The defensive social emotion for people with phenomenology Paranoid schizophrenia has been affirmed in classical phenomenology, which outlines the initial signs of incipient psychosis as having a delusional mood. This is associated with constant anxiety and fears from anticipations of being under social threat (Haralanov et al., 2015). Delusional mood results from having delusional perception, which is exhibited as a misattribution that one is in constant danger in trivial and harmless social situations (Haralanov et al., 2015). Having unremitting delusional mood and perception forms a vicious circle that generates the formation of delusions and hallucinations present in paranoid schizophrenia.
Delusional paranoia in schizophrenia relates to how individuals process and respond to social stimuli. According to Lake, the most common mood disorder in Paranoid schizophrenia is grandiosity and guilt (Lake, 2008). This mood disorder forms the fundamental basis for underlying functional Paranoia. In the case of grandiose delusion, the patient feels that their possession is of high value. Thus, the other people may kill them to get them. On the other hand, delusional guilt convinces patients that they deserve to be punished (Lake, 2008). Both grandiosity and guilty delusions make the patient be in fear and constantly overwhelmed by emotions. The problem sets in when the patient focuses more on the paranoia rather than the underlying mood symptoms, leading to misdiagnosis of the disorder.

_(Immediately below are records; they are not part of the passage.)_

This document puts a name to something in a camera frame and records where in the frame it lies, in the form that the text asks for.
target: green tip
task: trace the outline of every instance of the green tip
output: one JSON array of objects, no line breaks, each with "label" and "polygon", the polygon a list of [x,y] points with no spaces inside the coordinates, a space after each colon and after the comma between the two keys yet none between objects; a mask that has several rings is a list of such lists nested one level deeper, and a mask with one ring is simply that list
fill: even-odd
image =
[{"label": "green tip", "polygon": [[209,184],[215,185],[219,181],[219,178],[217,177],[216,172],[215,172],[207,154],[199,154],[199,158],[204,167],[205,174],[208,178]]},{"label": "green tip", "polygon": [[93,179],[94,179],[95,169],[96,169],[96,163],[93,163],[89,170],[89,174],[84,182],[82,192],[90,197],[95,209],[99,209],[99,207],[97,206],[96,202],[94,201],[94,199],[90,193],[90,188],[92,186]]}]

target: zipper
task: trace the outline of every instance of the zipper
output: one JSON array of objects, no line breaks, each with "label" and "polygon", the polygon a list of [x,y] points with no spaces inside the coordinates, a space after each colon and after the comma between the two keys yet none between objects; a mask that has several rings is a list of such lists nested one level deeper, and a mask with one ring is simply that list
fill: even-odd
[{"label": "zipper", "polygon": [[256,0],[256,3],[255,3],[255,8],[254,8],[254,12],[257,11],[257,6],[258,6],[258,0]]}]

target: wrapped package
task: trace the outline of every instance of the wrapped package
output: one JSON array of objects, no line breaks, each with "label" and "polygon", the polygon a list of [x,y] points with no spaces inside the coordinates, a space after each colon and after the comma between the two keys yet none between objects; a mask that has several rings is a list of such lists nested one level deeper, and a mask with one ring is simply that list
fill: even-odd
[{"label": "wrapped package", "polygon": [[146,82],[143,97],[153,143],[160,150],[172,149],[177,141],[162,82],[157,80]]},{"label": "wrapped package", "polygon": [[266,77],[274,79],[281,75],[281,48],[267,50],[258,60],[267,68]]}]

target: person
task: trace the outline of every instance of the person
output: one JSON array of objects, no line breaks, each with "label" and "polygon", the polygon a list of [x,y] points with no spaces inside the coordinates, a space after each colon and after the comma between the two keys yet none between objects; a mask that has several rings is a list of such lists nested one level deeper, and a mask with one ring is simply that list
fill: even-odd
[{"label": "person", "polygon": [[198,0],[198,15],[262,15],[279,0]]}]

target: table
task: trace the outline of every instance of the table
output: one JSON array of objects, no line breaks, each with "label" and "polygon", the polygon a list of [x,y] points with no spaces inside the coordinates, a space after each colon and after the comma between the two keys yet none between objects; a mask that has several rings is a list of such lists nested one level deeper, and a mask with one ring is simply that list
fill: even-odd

In conclusion, constant anxiety, worry, and misattribution of being under threat are trivial and harmless social situations hypothesized to elicit and cause the creation of delusions or hallucinogens in people with paranoid schizophrenia. In addition, the mode of the emotion of people with paranoid schizophrenia appears as either misrepresented as fearful by stable abrogate or as anger for an acutely paranoid patient. Therefore, the physician and patient should focus more on the underlying mood disorder to avoid misdiagnosis of paranoid schizophrenia to mere paranoia.
Casanova, M. (1997). The Temporolimbic System Theory of Paranoid Schizophrenia. Schizophrenia Bulletin, 23(3), 513-515. https://doi.org/10.1093/schbul/23.3.513
Haralanov, Svetlozar & Haralanova, Evelina & Terziivanova, Petya & Moeller, Hans-Juergen & Hennig-Fast, Kristina. (2015). Subjective Emotional Over-arousal to Neutral Social Scenes in Paranoid Schizophrenia Psychosis Is Significantly Reduced by Effective Antipsychotic Pharmacotherapy. 1. 48-60.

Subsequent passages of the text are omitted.